淀粉与磷脂复合载体的诱导组装及其靶向控释递送特性

Focused on the control of the changing and response of the molecular interaction under the digestive tract environment and micro environment of cells, the key essential scientific problems on the design of starch-phospholipid complex carrier materials and the targeting controlled release delivery system which can stimulate the colonic epithelium enteroendocrine L cells to secrete the glucagon-like peptide-1 (GLP-1) will be investigated. The phospholipids are selected as molecular chaperone to induce the starch assembly. By controlling the molecular interaction between the phospholipid and starch, the starch molecular size and chain length, branch structure and the charged groups of starch molecules, the interactions among the starch and phospholipid molecules, starch/phospholipid complex and bioactive protein will be regulated and the starch-based supramolecular colloidal particles will be designed. The hydrophilic /hydrophobic property, pH-responsive, digestion resistance and stimulating endogenous GLP-1 secretion by L cells of the starch/phospholipid complex carriers and the related starch-based supramolecular colloidal particles will be deeply studied. Furthermore, the changing of the molecular interaction such as the complex, assembly, aggregation and disassemble behavior among the starch, phospholipid and bioactive protein molecules under the digestive tract environment and micro environment of cells will be revealed. These studies will offer the rational method and mechanism of controlling the complex of starch and phospholipid, the microstructure of starch-based supramolecular colloidal particles and the properties of targeting controlled release and stimulating endogenous GLP-1 secretion. The results will facilitate to the bioavailability of the bioactive proteins.
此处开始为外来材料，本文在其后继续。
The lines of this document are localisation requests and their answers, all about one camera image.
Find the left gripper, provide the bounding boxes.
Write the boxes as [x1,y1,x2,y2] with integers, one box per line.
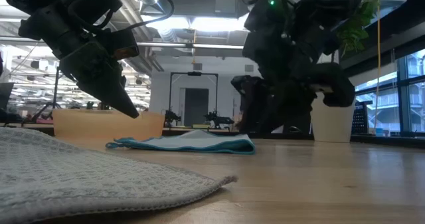
[58,39,140,120]

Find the dark grey door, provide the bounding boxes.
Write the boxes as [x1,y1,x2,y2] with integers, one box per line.
[184,88,209,127]

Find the grey waffle-weave towel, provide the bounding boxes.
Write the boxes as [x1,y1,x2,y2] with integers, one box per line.
[0,126,238,224]

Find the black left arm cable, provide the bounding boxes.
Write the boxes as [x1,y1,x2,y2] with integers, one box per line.
[68,0,176,35]

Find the black upright panel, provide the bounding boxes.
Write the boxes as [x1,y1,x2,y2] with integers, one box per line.
[282,94,315,134]

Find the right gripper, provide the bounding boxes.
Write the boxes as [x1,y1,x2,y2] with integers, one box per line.
[231,27,356,134]

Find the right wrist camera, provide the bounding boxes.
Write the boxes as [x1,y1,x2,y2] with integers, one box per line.
[242,17,286,74]

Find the light blue teal-edged microfiber towel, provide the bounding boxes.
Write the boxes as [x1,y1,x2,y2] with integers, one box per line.
[105,129,256,156]

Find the large glass window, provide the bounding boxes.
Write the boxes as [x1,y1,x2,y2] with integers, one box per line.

从控制分子间相互作用在消化道环境和细胞微环境下的动态变化及响应性的新颖角度，开展淀粉-磷脂复合载体及其控释递送系统构建的基础科学研究。以磷脂为分子伴侣，通过控制淀粉分子链大小、支叉结构和带电基团及其与磷脂分子的复合方式，诱导淀粉与磷脂分子间、淀粉-磷脂复合载体与蛋白营养组分间的分子相互作用，构建淀粉基超分子胶粒控释递送系统。系统考察淀粉-磷脂复合载体及淀粉基超分子胶粒的亲疏水性能、pH响应性、抗消化性能和触发结肠上皮内分泌L细胞分泌胰高血糖素样肽-1（GLP-1）的特性，揭示淀粉与磷脂、淀粉-磷脂复合载体与蛋白营养组分之间的分子内和分子间复合、组装、聚集、解离等分子相互作用行为在消化道环境和细胞微环境下的动态演变，获得合理调控淀粉与磷脂复合、淀粉基超分子胶粒结构与靶向控释递送、L细胞分泌GLP-1特性的有效方法及机制，为提高蛋白类营养组分的生物利用有效性提供理论依据。

随着人民生活水平的提高和慢性疾病谱的演变，糖尿病及其并发症已成为危害人类健康水平的世界性公共健康问题。分布在结肠的L细胞在食品功能因子刺激下分泌胰岛血糖素样肽-1（GLP-1）并通过肠-脑轴系统调控胰岛素分泌从而实现机体血糖的控制。因此，制备安全且能将功能因子靶向递送至结肠刺激L细胞分泌GLP-1的控释系统已成为当今食品科学领域所面临亟待解决的关键基础科学问题之一。.本项目从分子及分子聚集体水平上调控淀粉、磷脂与β-乳球蛋白分子间相互作用并改变磷脂分子伴侣在淀粉螺旋空腔内外的分布状态，设计克服人体消化道多重屏障的淀粉与磷脂结肠靶向递送系统。采用生物酶脱支、辛烯基琥珀酸酯化、羧甲基醚化及其与磷脂等脂质复合等方法，调节淀粉与磷脂复合载体的多尺度结构、消化性能、带电特征、亲疏水性及结肠和L细胞靶向性能，诱导淀粉与磷脂分子间、淀粉-磷脂复合载体与蛋白营养组分间的分子相互作用，赋予淀粉与磷脂复合载体材料与蛋白功能因子有效封装、结肠与L细胞靶向识别和控制释放的功能，设计出了优良的淀粉与磷脂复合载体材料及其超分子胶粒控释递送系统。该项目为实现食品功能因子靶向控释和刺激L细胞分泌GLP-1提供了新途径。.通过项目的实施，获得了靶向结肠L细胞的OSA淀粉与磷脂复合载体材料，形成了合理调控淀粉与磷脂复合、淀粉基超分子胶粒结构与靶向控释递送、L细胞分泌GLP-1特性的有效方法，建立了OSA淀粉与磷脂复合基载体材料分子结构、淀粉基超分子胶粒结构和靶向控释性能、L细胞分泌GLP-1性能间的关系，获得了调控L细胞分泌GLP-1的结肠靶向控释递送系统。研究成果为营养健康食品创制及功能因子靶向控释调控肠道激素分泌，从而调节机体血糖水平提供了基础数据与理论指导，对延伸淀粉深加工产业链，促进健康食品科学和淀粉科学的发展都具有十分重要的意义。